The durbar talked all day and no course of action was formally agreed, but at dusk Scindia and the Rajah of Berar conferred briefly, then Scindia took his leave between rows of brahmins who bowed as their ruler passed. He paused in the huge tent’s doorway while his servants brought the palanquin that would preserve him from the rain.

Only when the palanquin was ready did he turn and speak loudly enough for all the durbar to hear.

“We march east tomorrow,” he said, ‘then we shall ponder another decision. Colonel Pohlmann will make the arrangements.” He stood for a second, looking up at the rain, then ducked under the palanquin’s canopy.
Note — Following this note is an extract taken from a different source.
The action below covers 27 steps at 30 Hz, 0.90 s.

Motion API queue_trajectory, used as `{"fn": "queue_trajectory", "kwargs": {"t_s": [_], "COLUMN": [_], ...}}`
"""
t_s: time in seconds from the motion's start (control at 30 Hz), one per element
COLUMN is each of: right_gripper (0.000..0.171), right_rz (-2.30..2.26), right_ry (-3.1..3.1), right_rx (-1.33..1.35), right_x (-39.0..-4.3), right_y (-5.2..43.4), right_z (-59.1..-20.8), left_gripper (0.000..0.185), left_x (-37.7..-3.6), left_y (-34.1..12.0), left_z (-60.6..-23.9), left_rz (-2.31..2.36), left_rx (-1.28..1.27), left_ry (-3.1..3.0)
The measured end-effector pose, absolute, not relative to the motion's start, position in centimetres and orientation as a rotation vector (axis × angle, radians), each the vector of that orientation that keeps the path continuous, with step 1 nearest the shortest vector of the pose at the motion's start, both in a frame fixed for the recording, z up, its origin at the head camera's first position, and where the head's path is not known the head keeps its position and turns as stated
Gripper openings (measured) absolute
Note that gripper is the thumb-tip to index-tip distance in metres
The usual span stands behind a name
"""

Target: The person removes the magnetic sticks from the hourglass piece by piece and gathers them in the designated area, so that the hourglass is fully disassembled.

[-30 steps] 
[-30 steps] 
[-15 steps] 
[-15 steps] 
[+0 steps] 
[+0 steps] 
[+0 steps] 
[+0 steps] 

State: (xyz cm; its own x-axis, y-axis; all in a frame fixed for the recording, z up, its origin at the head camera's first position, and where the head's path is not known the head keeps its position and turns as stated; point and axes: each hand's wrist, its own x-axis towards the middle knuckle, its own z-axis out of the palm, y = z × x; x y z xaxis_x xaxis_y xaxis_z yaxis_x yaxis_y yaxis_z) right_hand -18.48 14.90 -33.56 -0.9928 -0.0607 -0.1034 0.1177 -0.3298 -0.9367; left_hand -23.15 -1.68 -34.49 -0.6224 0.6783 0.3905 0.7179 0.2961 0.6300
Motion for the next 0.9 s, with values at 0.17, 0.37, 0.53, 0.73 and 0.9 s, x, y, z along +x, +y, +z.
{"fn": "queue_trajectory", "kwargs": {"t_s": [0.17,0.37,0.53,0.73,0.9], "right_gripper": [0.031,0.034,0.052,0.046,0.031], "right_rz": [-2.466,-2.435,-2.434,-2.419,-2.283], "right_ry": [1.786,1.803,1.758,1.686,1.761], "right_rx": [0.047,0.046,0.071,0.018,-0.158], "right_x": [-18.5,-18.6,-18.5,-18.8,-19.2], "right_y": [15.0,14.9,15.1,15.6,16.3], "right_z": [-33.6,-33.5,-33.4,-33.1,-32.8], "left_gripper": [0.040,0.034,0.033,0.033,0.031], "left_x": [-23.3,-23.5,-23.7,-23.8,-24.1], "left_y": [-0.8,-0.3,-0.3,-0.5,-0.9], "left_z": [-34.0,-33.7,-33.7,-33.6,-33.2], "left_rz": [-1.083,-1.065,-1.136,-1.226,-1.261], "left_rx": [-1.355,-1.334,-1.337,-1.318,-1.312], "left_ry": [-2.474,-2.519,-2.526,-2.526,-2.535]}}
“Praise God,” Pohlmann said, for he reckoned that the decision to march eastwards was sufficient to bring on battle. The enemy was closing all the time, and so long as the Mahrattas did not run northwards, the two sides must eventually meet. And if Scindia’s men went eastwards then they would meet on Pohlmann’s terms. He rammed on his cocked hat and stalked from the tent, followed by all the European officers.

“We’ll march east along the Kaitna!” he said excitedly.

“That’s where we’ll march tomorrow, and the river bank will be our killing ground.” He whooped like an excited child.

“One short march, gentlemen, and we shall be close to Wellesley’s men, and in two or three days we’ll fight whether our lords and masters want it or not.”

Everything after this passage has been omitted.